From The Asahi Shimbun:
Taxi drivers report 'ghost passengers' in area devastated in 2011 tsunami
In early summer 2011, a taxi driver working in Ishinomaki, Miyagi Prefecture, which had been devastated by the tsunami a few months earlier, had a mysterious encounter.
A woman who was wearing a coat climbed in his cab near Ishinomaki Station. The woman directed him, “Please go to the Minamihama (district).” The driver, in his 50s, asked her, “The area is almost empty. Is it OK?” Then, the woman said in a shivering voice, “Have I died?”
Surprised at the question, the driver looked back at the rear seat. No one was there.
A Tohoku Gakuin University senior majoring in sociology included the encounter in her graduation thesis, in which seven taxi drivers reported carrying "ghost passengers" following the March 2011 Great East Japan Earthquake and tsunami.
Yuka Kudo, 22, went to Ishinomaki every week in her junior year to interview taxi drivers waiting for fares. She asked them, “Did you have any unusual experiences after the disaster?”
She asked the question to more than 100 drivers, and many ignored her. Some became angry. However, seven drivers recounted their mysterious experiences to her.

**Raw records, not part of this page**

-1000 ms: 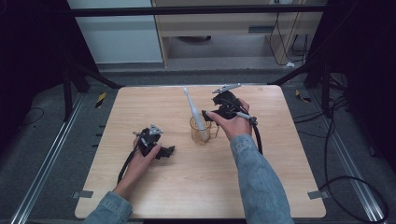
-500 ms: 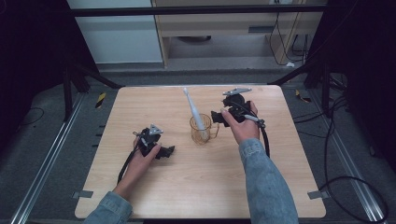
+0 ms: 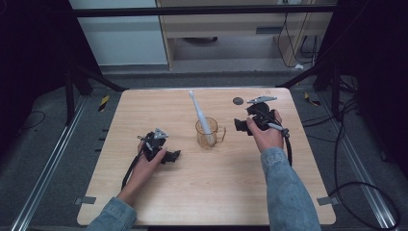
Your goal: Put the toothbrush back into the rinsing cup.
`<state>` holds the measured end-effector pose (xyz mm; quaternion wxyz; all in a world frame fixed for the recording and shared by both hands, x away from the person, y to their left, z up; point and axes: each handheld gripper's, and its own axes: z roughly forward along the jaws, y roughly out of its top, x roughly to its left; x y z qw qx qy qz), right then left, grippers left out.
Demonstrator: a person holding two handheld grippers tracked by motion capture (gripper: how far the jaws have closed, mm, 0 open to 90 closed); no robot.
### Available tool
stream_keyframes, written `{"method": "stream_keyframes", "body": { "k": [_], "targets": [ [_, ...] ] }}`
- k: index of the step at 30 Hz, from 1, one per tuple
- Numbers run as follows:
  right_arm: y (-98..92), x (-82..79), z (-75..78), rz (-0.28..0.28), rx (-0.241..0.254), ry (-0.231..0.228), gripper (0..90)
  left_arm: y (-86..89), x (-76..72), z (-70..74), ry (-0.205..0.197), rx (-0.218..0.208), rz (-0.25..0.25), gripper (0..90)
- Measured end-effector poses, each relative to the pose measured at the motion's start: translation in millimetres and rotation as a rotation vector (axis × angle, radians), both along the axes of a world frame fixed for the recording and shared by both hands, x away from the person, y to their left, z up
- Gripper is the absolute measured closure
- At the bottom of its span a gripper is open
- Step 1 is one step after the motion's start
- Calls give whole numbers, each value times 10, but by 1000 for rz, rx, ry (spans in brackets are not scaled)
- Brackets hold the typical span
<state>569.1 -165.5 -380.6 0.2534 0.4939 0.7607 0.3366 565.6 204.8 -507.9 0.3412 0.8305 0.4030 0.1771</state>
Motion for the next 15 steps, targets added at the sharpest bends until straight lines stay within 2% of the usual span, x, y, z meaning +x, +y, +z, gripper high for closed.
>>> {"method": "stream_keyframes", "body": {
  "k": [2,6,15],
  "targets": [
    [-81,-21,-32,-6,-13,-1,82,-1,1,0,0,0,0,0],
    [-269,-63,-103,-46,0,6,84,-2,1,0,0,0,0,0],
    [-635,-139,-170,-109,-15,7,92,-2,3,0,0,0,-1,0]
  ]
}}
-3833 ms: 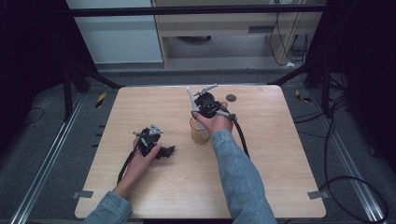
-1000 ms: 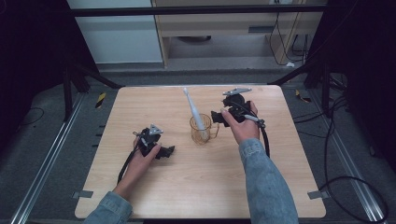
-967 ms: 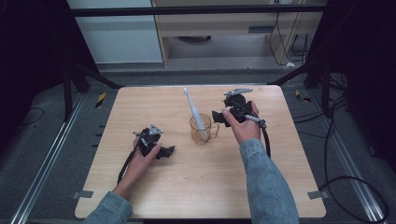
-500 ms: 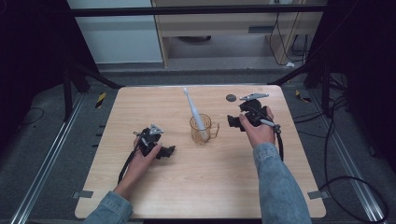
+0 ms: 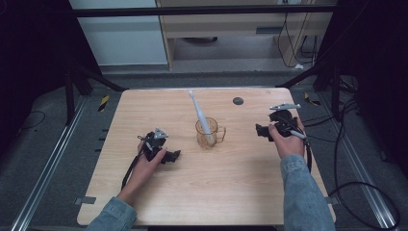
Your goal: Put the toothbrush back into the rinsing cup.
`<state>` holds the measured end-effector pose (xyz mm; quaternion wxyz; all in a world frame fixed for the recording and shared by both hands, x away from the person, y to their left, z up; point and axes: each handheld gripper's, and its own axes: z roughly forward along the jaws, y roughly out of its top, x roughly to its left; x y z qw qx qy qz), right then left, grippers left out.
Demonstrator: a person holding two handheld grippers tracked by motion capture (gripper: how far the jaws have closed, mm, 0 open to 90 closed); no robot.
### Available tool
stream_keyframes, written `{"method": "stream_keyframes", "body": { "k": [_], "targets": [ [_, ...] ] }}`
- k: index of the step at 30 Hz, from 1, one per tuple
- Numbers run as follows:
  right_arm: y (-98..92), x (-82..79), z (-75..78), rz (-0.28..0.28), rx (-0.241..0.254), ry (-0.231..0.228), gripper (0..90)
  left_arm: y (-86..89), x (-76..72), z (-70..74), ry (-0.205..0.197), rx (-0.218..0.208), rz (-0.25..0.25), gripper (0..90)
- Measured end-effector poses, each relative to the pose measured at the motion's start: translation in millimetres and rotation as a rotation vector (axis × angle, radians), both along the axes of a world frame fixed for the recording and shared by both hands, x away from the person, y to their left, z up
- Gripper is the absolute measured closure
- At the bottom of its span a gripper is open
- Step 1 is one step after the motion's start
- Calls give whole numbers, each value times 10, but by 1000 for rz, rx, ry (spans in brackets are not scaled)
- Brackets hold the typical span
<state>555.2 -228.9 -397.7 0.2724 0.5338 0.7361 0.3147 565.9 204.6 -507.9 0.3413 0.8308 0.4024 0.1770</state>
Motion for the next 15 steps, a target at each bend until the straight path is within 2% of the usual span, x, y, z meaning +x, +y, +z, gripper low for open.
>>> {"method": "stream_keyframes", "body": {
  "k": [7,15],
  "targets": [
    [-186,-5,-115,-46,12,11,98,-2,0,0,0,1,1,0],
    [-289,91,-330,-69,9,39,101,-4,3,0,0,-1,1,0]
  ]
}}
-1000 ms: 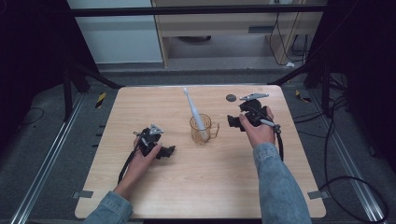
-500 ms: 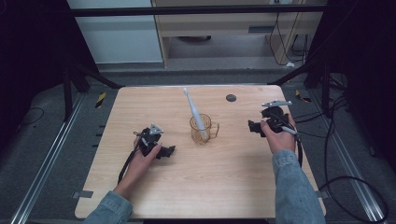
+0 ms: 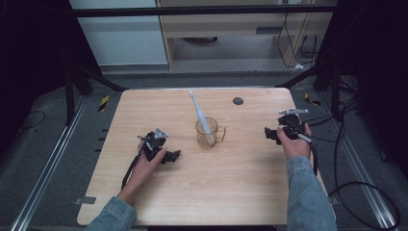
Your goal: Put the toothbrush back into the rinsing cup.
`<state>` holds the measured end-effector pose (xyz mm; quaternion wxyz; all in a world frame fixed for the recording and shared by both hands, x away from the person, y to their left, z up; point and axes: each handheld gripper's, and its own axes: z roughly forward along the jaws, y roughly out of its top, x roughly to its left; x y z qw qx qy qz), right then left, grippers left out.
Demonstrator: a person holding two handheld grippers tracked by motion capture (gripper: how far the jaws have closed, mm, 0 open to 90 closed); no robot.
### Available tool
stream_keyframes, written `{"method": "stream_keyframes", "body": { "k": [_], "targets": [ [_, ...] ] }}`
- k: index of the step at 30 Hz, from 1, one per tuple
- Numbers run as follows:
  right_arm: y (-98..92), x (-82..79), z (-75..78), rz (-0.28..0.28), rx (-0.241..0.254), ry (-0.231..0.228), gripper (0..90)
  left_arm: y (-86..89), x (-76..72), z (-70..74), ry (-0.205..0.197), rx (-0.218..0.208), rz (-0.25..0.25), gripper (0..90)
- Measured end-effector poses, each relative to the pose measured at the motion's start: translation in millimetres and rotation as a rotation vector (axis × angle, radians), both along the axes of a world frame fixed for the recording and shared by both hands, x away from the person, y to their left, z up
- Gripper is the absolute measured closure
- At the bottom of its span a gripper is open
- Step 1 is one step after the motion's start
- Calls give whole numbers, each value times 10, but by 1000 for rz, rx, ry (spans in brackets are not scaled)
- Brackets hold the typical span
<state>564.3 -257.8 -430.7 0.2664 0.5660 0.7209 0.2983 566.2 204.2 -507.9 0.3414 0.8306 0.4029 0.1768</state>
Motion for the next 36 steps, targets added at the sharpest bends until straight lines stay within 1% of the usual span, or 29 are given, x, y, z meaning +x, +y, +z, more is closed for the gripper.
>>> {"method": "stream_keyframes", "body": {
  "k": [3,5,6,8,10,13,18,20,24,26,31,36],
  "targets": [
    [-13,33,-106,-11,9,11,101,0,3,0,0,0,-2,0],
    [-18,56,-173,-17,0,16,104,0,2,0,0,0,-2,0],
    [-17,64,-202,-24,10,27,105,-1,2,0,0,0,-2,0],
    [-26,87,-257,-34,13,33,112,-1,3,0,0,0,-2,0],
    [-30,111,-307,-42,14,30,115,0,3,0,0,0,-2,0],
    [-18,148,-376,-59,28,37,120,0,3,0,0,0,-3,0],
    [16,194,-466,-72,49,39,121,2,5,1,0,2,-5,0],
    [29,207,-498,-69,45,41,120,2,5,1,0,2,-5,0],
    [55,227,-537,-72,55,32,117,2,5,1,0,3,-6,0],
    [77,235,-562,-74,66,35,115,2,5,1,0,3,-6,0],
    [122,268,-628,-69,72,34,107,3,5,1,0,3,-6,0],
    [156,294,-662,-80,80,26,97,3,6,2,1,3,-7,0]
  ]
}}
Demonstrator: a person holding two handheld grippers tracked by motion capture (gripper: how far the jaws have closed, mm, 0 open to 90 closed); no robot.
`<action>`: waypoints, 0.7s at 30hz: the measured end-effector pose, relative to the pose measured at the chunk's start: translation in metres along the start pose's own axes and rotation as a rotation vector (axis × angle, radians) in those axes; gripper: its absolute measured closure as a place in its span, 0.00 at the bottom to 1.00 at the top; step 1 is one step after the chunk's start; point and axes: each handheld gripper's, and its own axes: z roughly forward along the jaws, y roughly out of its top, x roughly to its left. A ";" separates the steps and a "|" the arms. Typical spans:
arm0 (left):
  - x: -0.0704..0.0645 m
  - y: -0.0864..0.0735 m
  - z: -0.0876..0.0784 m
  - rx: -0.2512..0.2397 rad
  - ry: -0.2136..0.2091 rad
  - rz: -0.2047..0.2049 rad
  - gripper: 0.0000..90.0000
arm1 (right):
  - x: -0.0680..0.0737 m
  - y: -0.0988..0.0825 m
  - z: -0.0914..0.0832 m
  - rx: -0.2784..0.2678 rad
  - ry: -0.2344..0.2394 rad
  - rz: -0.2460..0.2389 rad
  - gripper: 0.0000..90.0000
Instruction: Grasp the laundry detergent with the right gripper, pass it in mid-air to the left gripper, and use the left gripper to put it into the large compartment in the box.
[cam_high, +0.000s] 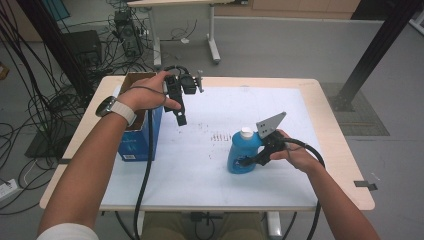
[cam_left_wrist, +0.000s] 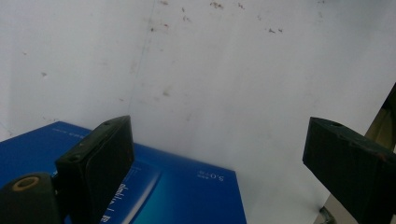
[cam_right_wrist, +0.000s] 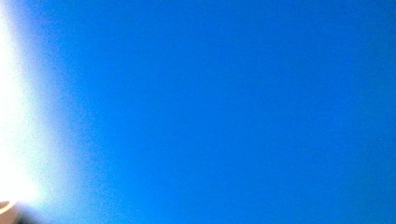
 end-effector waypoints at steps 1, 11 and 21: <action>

And the drivers reactions:
What impressed Kudo was that the drivers did not have any fear toward their ghost passengers, but held them in reverence. They regarded the encounters as important experiences to be cherished.
The taxi drivers were feeling the daily sorrow of residents in Ishinomaki where many people were killed by the tsunami. One said that he lost a family member in the disaster.
Another said, “It is not strange to see a ghost (here). If I encounter a ghost again, I will accept it as my passenger.”
So many things that we do not know - things that float past us without our ever being aware of them.